12. Van dringende redenen als bedoeld in artikel 18, tweede lid, van de WAZ en artikel 11a, tweede lid, van de TW om geheel of gedeeltelijk van intrekking af te zien is de rechtbank niet gebleken.
Conclusie
13. Uit het voorgaande volgt dat het beroep ongegrond is. Voor een proceskostenveroordeling bestaat geen aanleiding.

Beslissing

De rechtbank verklaart het beroep ongegrond.
Deze uitspraak is gedaan door mr. Th.M. Schelfhout, voorzitter, en mr. J.M.E. Derks en
mr. T.G. Klein, leden, in aanwezigheid van mr. W.A.M. Bocken, griffier.

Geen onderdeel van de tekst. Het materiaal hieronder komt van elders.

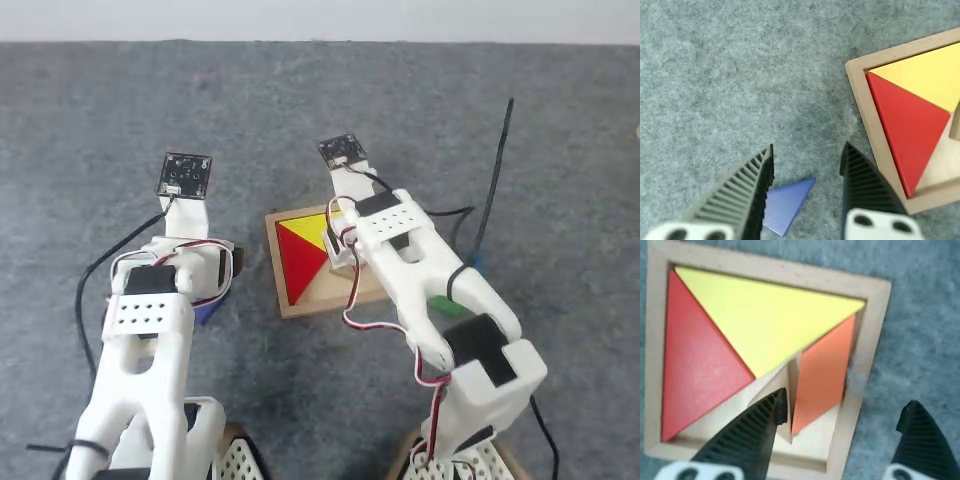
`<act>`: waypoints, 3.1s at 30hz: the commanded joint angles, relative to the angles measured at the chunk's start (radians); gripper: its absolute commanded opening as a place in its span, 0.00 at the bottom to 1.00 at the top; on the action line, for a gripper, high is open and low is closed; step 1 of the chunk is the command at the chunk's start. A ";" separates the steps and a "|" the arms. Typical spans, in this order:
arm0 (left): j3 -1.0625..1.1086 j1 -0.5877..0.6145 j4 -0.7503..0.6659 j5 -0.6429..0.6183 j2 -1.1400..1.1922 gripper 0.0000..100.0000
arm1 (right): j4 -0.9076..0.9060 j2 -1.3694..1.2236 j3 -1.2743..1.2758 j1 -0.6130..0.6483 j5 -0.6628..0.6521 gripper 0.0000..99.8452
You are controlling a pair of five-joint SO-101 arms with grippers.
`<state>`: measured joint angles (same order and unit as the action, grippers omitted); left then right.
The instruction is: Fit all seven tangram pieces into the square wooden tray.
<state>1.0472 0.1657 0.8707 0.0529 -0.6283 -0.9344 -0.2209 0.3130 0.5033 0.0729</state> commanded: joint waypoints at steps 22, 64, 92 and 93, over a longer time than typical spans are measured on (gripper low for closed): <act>-0.016 -0.002 0.008 0.000 -0.012 0.22 | 0.002 -0.114 -0.207 -0.117 -0.008 0.35; -0.062 -0.002 0.080 -0.002 -0.006 0.22 | -0.091 0.694 0.703 -0.292 -1.066 0.35; -0.059 0.003 0.080 -0.002 -0.011 0.22 | -0.016 0.463 0.549 -0.337 -0.987 0.03; -0.059 0.003 0.080 -0.002 -0.011 0.22 | -0.031 0.456 0.546 -0.309 -0.977 0.04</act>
<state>1.0104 0.1657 0.9459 0.0529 -0.6283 -0.9329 0.2394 0.9145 0.1320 -0.9505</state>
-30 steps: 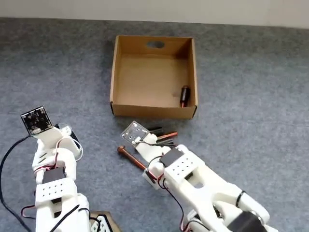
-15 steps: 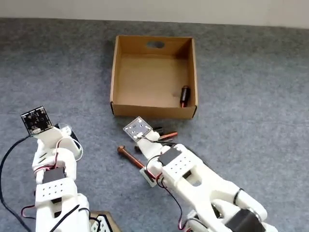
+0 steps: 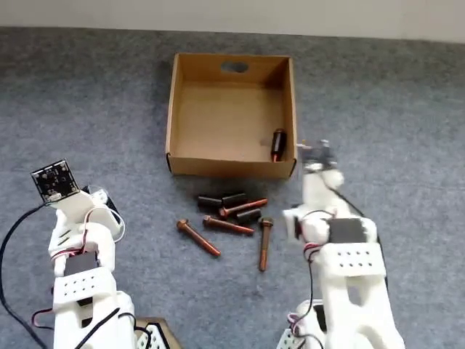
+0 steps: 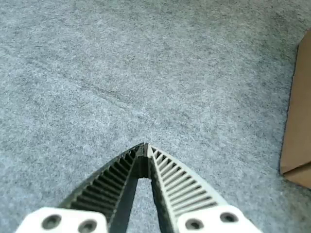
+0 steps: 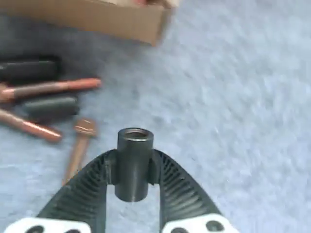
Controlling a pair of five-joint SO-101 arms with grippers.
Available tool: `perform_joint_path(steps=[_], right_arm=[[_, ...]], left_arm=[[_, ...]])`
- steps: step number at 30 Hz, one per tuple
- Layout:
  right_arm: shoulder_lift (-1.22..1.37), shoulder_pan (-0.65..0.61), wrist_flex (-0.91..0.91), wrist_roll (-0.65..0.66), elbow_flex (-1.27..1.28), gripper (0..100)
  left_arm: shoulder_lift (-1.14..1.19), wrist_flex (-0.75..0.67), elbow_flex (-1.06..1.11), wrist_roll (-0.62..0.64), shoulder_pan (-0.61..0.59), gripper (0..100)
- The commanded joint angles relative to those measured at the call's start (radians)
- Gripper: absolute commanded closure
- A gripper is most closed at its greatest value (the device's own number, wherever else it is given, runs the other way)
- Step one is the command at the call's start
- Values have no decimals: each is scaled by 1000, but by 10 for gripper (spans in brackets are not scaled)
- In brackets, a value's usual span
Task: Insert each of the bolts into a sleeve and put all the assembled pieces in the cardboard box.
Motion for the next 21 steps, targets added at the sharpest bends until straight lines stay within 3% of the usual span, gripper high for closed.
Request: perform_joint_path(steps=[1,8,11,21], right_arm=[[64,79,-2,11,1,992],[367,81,4,11,-62,980],[456,81,7,11,-101,913],[527,79,4,74,-130,872]], left_arm=[[-18,-18,-41,5,16,979],[-18,-18,-39,5,16,979],[-18,-18,-39,5,16,979],[-18,-18,-39,3,16,979]])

De uitspraak is uitgesproken in het openbaar op
8 juni 2022
griffier
rechter

Een afschrift van deze uitspraak is verzonden aan partijen op: 8 juni 2022

Bent u het niet eens met deze uitspraak?

Als u het niet eens bent met deze uitspraak, kunt u een brief sturen naar de Centrale Raad van Beroep waarin u uitlegt waarom u het er niet mee eens bent. Dit heet een beroepschrift. U moet dit beroepschrift indienen binnen 6 weken na de dag waarop deze uitspraak is verzonden. U ziet deze datum hierboven.